What to produce » While reading through the material below, copy each line that holds the word "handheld".

Data provided »

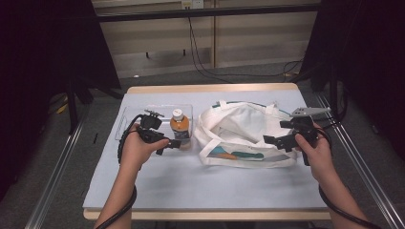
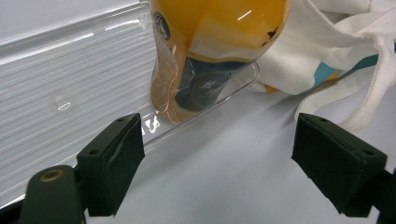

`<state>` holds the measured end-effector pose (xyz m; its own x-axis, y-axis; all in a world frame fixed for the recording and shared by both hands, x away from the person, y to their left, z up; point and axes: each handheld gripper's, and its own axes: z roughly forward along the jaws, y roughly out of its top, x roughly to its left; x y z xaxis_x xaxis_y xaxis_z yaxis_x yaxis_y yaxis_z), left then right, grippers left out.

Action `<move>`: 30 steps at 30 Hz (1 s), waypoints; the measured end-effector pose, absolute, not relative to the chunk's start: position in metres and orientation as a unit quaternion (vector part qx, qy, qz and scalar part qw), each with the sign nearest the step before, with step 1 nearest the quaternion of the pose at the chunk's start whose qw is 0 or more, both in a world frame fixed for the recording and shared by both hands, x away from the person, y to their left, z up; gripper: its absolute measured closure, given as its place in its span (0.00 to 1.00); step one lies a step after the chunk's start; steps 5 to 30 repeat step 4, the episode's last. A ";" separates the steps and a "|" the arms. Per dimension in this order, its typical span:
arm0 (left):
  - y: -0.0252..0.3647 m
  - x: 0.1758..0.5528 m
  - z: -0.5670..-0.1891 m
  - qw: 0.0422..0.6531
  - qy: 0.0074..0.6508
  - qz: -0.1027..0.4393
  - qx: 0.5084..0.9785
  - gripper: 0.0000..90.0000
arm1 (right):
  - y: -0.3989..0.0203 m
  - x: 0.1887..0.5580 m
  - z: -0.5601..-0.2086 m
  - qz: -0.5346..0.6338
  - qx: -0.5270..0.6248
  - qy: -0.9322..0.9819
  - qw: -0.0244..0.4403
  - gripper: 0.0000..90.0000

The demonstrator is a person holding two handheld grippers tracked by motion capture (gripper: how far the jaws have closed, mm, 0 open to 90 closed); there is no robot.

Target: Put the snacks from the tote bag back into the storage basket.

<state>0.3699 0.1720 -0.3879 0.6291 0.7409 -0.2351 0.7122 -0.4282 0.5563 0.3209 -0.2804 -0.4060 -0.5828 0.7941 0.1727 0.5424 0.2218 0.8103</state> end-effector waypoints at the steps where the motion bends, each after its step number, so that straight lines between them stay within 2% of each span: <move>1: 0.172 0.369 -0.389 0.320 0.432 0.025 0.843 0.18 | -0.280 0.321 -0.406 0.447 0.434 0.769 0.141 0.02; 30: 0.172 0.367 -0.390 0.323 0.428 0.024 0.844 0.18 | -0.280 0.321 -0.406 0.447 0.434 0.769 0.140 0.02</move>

Problem solution »
`<state>` holds the measured end-effector pose (xyz m; its own x-axis, y-axis; all in a world frame fixed for the recording and shared by both hands, x away from the person, y to their left, z up; point and axes: each handheld gripper's, and its own axes: z roughly forward along the jaws, y roughly out of its top, x roughly to its left; x y z xaxis_x xaxis_y xaxis_z yaxis_x yaxis_y yaxis_z), left then right, grippers left out.
The demonstrator is a person holding two handheld grippers tracked by motion capture (gripper: how far the jaws have closed, mm, 0 open to 90 closed); there is no robot.

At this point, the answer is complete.